I mentioned in the Dustin Curtis article comments about the issues I had with a recent apple.com online hardware order. I didn’t want to clutter that topic so a new topic because I am honestly perplexed by what goes on in Apple’s payment processing system.
My wife and I decided it was time for new iPads for both us. Apple offers employees of my employer a corporate discount so placed the order through that site - 2 iPads (not discounted) and 2 each of two different accessories (discounted). Payment was seven $100 Apple gift cards (from my wife’s employer incentive program for hitting a service milestone) with the balance by credit card.
1st accessory was shipped immediately and charged to one of the gift cards. $17.66 leaving $682.34 total on the cards.
2nd accessory was shipped the next day and charged to the credit cards even though there was more than enough still on the gift cards to cover it.
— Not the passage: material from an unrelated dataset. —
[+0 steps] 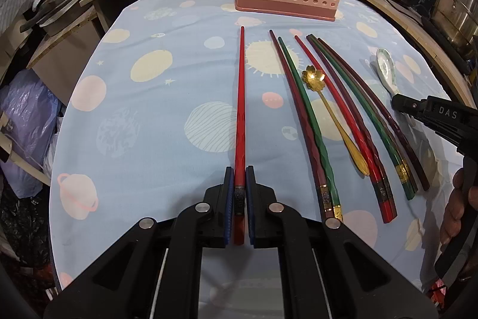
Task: Organize utensils
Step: 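Grasp the white ceramic spoon by its handle with the right tool, then lift the red chopstick with the left tool while the right tool carries the spoon into the pink basket, then open both tools and raise them away from the pink basket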
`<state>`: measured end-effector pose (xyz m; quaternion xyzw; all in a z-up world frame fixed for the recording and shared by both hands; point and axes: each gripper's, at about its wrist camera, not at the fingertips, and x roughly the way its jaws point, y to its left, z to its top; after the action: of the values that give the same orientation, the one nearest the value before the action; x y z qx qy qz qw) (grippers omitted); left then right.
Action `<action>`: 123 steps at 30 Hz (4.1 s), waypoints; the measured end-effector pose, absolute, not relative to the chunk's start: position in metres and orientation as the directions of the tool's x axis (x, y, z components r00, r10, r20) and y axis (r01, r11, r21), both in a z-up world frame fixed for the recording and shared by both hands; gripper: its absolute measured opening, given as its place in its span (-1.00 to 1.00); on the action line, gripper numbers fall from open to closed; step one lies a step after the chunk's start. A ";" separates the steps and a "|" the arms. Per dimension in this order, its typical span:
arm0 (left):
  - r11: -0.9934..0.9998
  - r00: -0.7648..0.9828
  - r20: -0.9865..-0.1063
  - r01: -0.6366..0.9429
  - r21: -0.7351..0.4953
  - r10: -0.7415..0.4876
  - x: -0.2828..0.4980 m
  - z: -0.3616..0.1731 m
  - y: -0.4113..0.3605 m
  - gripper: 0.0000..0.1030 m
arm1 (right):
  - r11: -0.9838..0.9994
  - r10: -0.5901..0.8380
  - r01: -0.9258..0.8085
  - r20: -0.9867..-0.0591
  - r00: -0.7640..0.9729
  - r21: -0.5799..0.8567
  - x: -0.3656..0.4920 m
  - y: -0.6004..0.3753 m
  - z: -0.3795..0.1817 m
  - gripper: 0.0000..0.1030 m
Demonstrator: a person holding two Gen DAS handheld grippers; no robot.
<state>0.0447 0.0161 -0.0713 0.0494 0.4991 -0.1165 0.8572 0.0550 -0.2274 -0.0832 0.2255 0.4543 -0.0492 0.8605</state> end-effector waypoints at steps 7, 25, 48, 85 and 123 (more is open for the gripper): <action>0.968 0.483 -0.864 0.251 -0.020 -0.144 0.044 -0.071 0.015 -0.86 | 0.883 0.147 0.286 -0.798 0.585 0.372 0.049 -0.230 -0.085 -0.76; 0.955 0.505 -0.832 0.281 -0.093 -0.229 0.025 -0.034 0.023 -0.86 | 0.907 0.071 0.267 -0.743 0.665 0.326 0.002 -0.231 -0.032 -0.86; 0.951 0.736 -0.612 0.293 -0.100 -0.291 0.078 0.109 0.025 -0.87 | 0.939 0.045 0.170 -0.599 0.799 0.297 0.038 -0.231 0.065 -0.86; 0.966 0.841 -0.479 0.251 -0.065 -0.251 0.255 0.169 -0.036 -0.48 | 0.949 -0.032 0.216 -0.610 0.792 0.230 0.230 -0.244 0.069 -0.31; 0.938 0.542 -0.807 0.344 -0.040 -0.233 0.008 -0.029 -0.016 0.07 | 0.947 0.041 0.229 -0.790 0.611 0.226 -0.055 -0.200 -0.049 -0.17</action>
<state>0.0077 -0.0159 -0.0288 0.0615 0.4493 -0.1645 0.8760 -0.0554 -0.2004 -0.0493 0.1540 0.4376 -0.0530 0.8843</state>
And then things turned really bizarre. One afternoon, I got alerts about large charges to my credit card. One is the full price of one of the iPads (so that’s OK), the other is for a smaller amount but it is $124.34 more than it should be considering the amount remaining on the gift cards. Then that evening, I checked the order status on-line to see " Your order is on hold. Thereʼs an issue with your payment and you have not been charged for your order yet. Please call the number on the back of the card you used, or try paying with a different payment method." Say what? They most certainly had charged my card. Further digging showed only $100 of the gift cards had been applied. I called, representative could see there was a problem, but could not tell why. A higher-level support ticket was opened.
The next day, it all seemed to clear up (almost). And a few days later, the charges finalized for $99.00 less that the authorization (but that still left $25.34 unused on the gift cards - more on that below). But looking at the detailed “Invoice Receipt” for the order, the credits from the gift cards were for weird amounts - rather than seven credits (6 @ $100.00 and 1 for the remaining $82.34 on the seventh card), there were nine - $82.34 (from the card having $82.34 left on it), $100.00, $100.00, $17.66 and $57.00 from one card leaving that $25.34 mentioned above on it, $100.00, $100.00, and finally $17.66 and $82.34 from the final card. What is with these random split amounts rather than just the full amount from each card?
As for that $25.34 that wasn’t used, I determined that it was exactly equal to the corporate discount I was receiving on the accessories. It’s as is the their system calculated the full retail price of the order and then determined the amount to charge the credit card by subtracting $700 in gift cards, then discounted the order leaving the discount on a gift card rather than reducing the amount of the credit card charge.
So all is (almost) good? Nope. As we were also trading in old iPads. First mistake was not realizing since the order was partially paid for with gift cards, they’d refund to them first. But I can live with that although it now means I now have over six years worth of my monthly iCloud charges on my Apple Account (but a new Macintosh is probably coming in the next year or so).
Two iPads were returned and after they were received, refund amounts of $185 and $45 were confirmed. Based on the emails I received, they were initially refunded to my original gift cards which then overnight were used to purchase new gift cards. But the amount was short and bizarrely divided. I ended getting four new gift cards - $100.00, $52.19, $47.81, and $14.22. Two things to notice: 1) It only totals $214.22 (where’s the last $15.78?) and 2) the middle two amounts total $100.00 - why was $100.00 split so bizarrely - I’d get it if the split was due to the separate $185.00 and $45.00 refund amounts but these number make no sense.
Anyway, when I had time, I spent time on Chat with an Apple rep - all rep could say “I see you received a credit for $185 and another for $45.” Whatever was going on behind the scenes was completely hidden to the rep. To tie this back to what was said in the other thread about not wanting the first line reps to see financial data, I could understand not giving them access to card numbers but they should be able to see some stuff like $214.22 was credited to Apple gift cards and $15.78 went who knows where.
Finally, I guess this is now closed although without explanation when just as mysteriously, yet another gift card showed up in email and not just for the missing $15.78 but for $30.15. So thank you Apple for the extra but again, a random amount that appears to have been drawn out of a hat.
If anyone can explain why Apple’s payment processing system does this bizarre stuff, I’d love to hear it. It is not confidence inspiring to me and I want nothing to do with Apple gift cards going forward nor (again tying it back to the Dustin Curtis thread) will I ever consider Apple Card as Apple with this order has proven themselves unfit to manage financial products nor do I want any risk of opaqueness in my everyday financial affairs.
Sorry for the length of this but I suspect a lot of these seemingly separate issues all tie together.